Lemon, Bowls, 11x14", ink on rice paper, 2013

Lemon, Bowls, 11x14", ink on rice paper, 2013

How do you sustain your creative life?

When I first arrived in NYC, I had a Photoshop retouching job. That lasted about 10 years or so, maybe a little less. After about 5 years it turned into a freelance job, which gave me more time to paint. But that skill set was valuable for picking up other freelance work over the years. At the moment, I am teaching adjunct at Pace University in Manhattan. I teach drawing, digital design, and illustration.

 

What advice would you give a young artist just starting out? 

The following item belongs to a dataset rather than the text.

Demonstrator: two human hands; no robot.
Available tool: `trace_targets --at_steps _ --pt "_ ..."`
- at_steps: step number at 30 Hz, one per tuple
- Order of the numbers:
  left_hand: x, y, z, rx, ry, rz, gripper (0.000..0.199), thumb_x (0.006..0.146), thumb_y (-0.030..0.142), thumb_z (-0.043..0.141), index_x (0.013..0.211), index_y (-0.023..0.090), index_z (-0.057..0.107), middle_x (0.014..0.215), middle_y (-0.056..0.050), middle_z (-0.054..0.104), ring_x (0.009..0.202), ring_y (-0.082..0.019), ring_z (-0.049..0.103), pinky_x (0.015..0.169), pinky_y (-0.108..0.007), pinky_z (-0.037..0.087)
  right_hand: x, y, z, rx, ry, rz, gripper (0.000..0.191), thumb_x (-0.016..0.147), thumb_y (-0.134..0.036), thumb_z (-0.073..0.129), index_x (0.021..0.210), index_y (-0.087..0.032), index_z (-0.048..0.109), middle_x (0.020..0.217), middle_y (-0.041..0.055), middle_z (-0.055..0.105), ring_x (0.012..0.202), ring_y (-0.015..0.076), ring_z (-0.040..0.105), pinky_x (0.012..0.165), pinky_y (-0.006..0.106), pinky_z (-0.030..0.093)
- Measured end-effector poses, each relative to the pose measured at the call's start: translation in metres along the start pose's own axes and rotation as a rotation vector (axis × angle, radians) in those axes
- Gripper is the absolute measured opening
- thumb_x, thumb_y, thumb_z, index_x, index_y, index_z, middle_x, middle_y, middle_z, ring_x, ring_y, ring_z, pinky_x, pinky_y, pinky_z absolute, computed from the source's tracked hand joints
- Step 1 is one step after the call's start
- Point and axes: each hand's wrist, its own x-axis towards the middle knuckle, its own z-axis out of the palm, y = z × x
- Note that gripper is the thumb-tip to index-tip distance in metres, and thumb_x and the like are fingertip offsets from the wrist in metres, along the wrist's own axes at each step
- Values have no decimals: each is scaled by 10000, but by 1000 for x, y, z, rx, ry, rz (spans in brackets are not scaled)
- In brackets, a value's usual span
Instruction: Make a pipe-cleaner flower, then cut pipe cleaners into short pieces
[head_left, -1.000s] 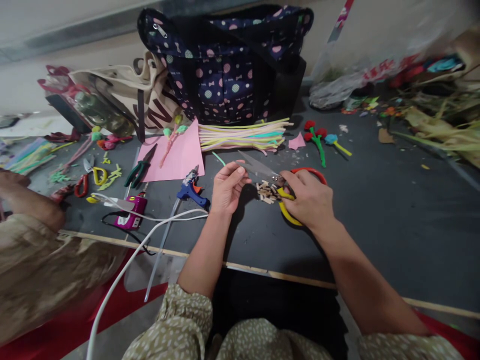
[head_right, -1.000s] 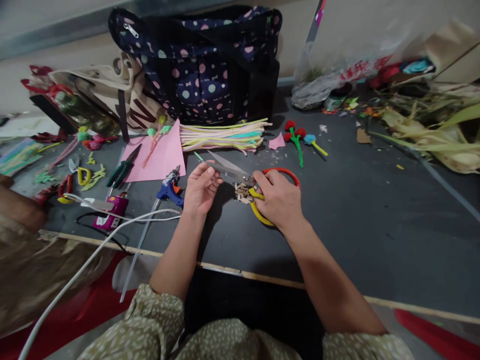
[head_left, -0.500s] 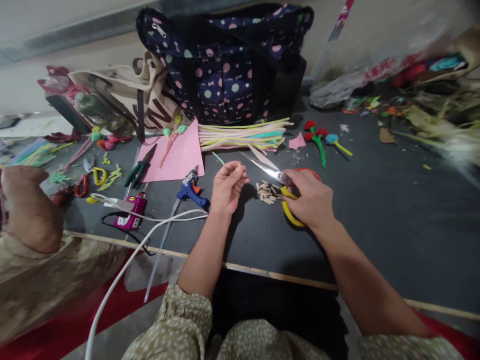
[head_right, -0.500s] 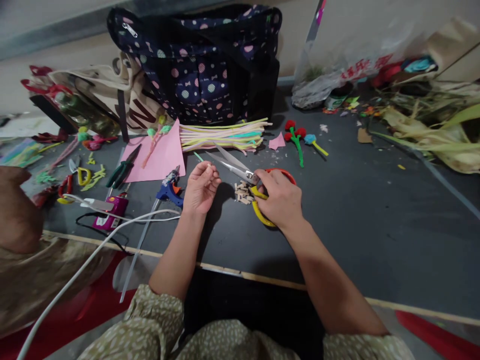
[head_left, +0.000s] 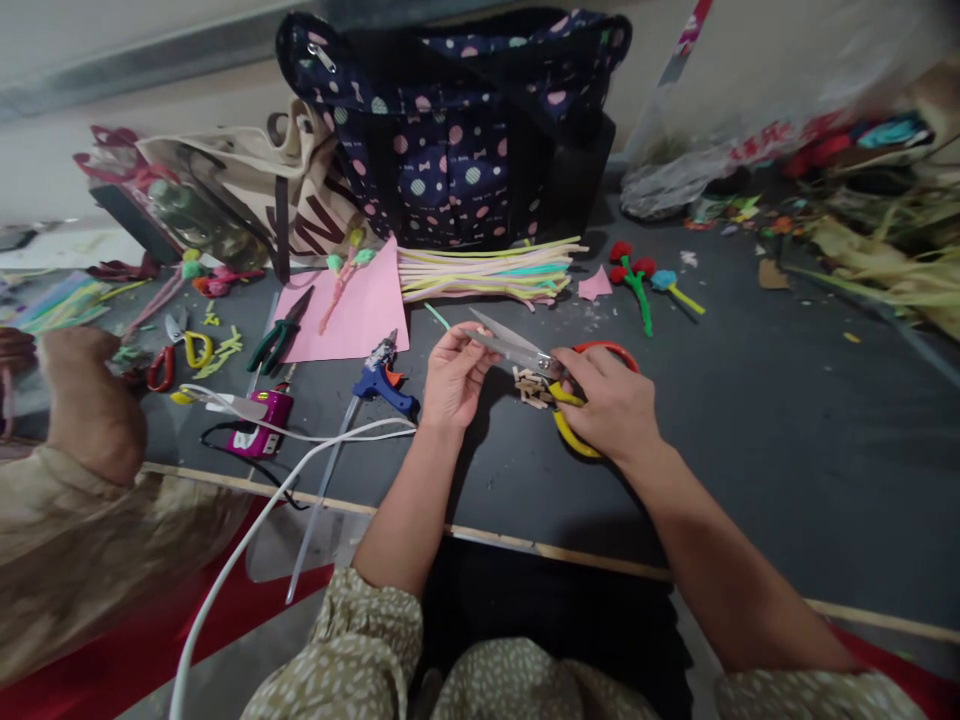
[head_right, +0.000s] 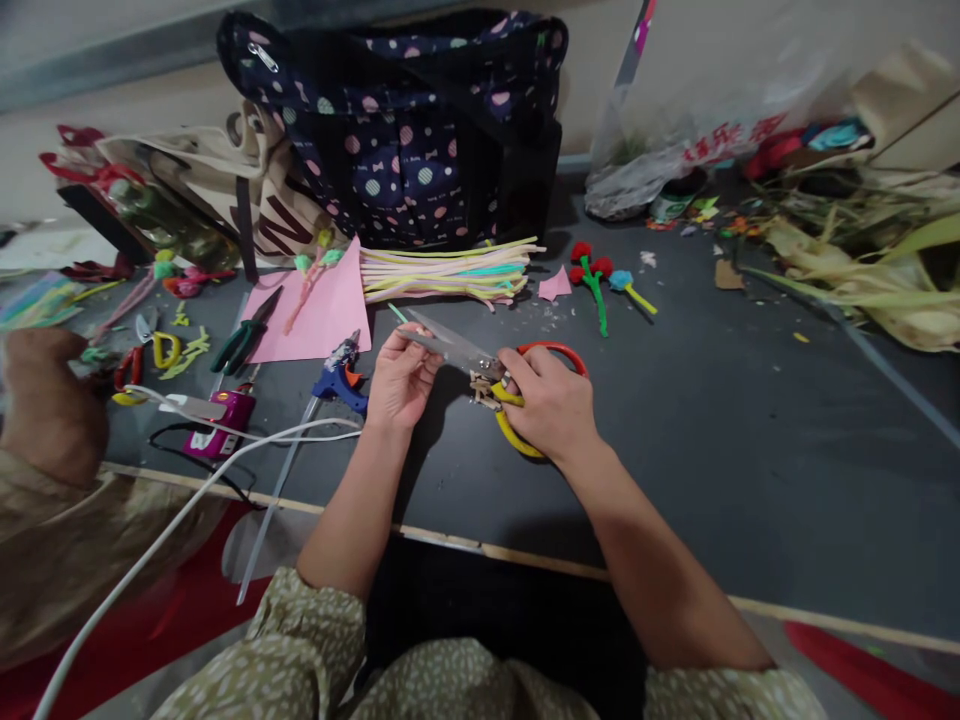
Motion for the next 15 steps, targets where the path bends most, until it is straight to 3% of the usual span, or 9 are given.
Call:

I'm sure young artists are tired of advice, but here's the only advice I have: Find a way to focus on your studio. Make your time there as clear and as meaningful as possible. 

Bowl and Cups, 9 x 12", oil on canvas, 2014

Bowl and Cups, 9 x 12", oil on canvas, 2014

You can see Holly's work in a group show at Sargent's Daughters, called "Sargent's Daughters", up until July 26th. In August, she will have a painting in a show called "Tossed", curated by Jennifer Coates and Rachel Schmidhofer, at Jeff Bailey Hudson.